Thanks for the recommendation! I will try that


----------



## GlamSugarPop (Dec 25, 2017)

Pat Pat said:


> Candy making is precise stuff. I would suggest that you aim for it exactly with the help of an accurate thermometer. Of course, with practice, you'll learn to adjust the timing according to your equipment and working environment.


I have a Wilton Candy Thermometer that I got from Amazon. I believe it was the highest rated one. 



Pat Pat said:


> I would say somewhat. Some pots make your life easier, but I have successfully made candies in all kind of pots.


 From a previous poster (flipflopgirl, thanks again btw!) I should probably opt for a heavy gauge SS pot. I am unsure of what I'm using currently b/c as mentioned, I'm super clueless when it comes to cooking. My husband actually bought it and is the fantastic cook of our family.



Pat Pat said:


> You don't. You let it cool down first, then dilute it with water and pour that away.


 Ah.. mystery solved  Thought it would harden like oil would.. hehe



Pat Pat said:


> Without being too scientific, cream of tartar turns the sugar in the recipe into another type of sugars that keep the candy clear and smooth.

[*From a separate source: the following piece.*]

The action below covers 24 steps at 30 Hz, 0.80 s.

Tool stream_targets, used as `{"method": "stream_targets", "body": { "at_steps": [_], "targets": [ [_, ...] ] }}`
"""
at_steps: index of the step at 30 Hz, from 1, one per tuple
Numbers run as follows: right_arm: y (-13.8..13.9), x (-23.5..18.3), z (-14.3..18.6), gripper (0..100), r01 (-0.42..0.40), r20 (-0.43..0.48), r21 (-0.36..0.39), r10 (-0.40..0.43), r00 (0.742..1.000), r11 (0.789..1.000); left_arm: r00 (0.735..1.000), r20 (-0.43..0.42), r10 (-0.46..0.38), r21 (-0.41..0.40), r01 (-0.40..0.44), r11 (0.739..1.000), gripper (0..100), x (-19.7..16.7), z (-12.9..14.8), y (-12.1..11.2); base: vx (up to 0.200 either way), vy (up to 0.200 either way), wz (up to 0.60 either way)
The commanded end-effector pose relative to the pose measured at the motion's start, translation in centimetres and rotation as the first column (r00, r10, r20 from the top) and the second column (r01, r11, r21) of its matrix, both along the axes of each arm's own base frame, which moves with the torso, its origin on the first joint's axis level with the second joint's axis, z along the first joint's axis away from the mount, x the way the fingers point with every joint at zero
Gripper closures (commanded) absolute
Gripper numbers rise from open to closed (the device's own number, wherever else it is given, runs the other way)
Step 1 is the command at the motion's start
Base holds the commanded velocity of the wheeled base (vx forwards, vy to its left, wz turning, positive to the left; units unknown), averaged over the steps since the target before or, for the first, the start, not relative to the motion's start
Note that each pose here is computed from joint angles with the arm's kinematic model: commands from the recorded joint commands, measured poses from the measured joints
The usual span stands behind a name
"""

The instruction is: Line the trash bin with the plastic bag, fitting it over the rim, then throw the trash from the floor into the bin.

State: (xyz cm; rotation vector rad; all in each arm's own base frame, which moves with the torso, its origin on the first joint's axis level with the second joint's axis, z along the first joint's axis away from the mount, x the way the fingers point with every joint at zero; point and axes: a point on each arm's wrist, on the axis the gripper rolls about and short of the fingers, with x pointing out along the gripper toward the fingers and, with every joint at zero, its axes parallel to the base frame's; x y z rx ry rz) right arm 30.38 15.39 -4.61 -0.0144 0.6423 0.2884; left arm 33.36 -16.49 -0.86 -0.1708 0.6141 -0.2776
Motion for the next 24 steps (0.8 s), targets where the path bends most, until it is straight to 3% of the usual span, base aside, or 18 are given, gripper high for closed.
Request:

 Got it. If switching to regular sugar and a clear edible oil (like my clear-colored almond extract) does not do the trick (to make it a clear lollie), then I will look more into Cream of Tartar, since as you had mentioned, it keeps the candy clear and smooth. I noticed that I could not add too much though, otherwise, it makes my candy sour.. I think I added too much or something. lol



> As a continuation of the previous answer about cream of tartar, corn syrup contains those sugars that keeps the candy clear and smooth; so you'll usually never see a candy recipe asking for both, only one or the other. The common substitutes you can use are glucose syrup and honey.


I know I could find this next question on the internet (probably) but I think I trust you more right now since you really seem to know what you're talking about (and websites could be misleading at times). What is the difference between corn syrup and glucose syrup? I saw a couple of videos saying that they are the same thing, but then other videos that said they are different.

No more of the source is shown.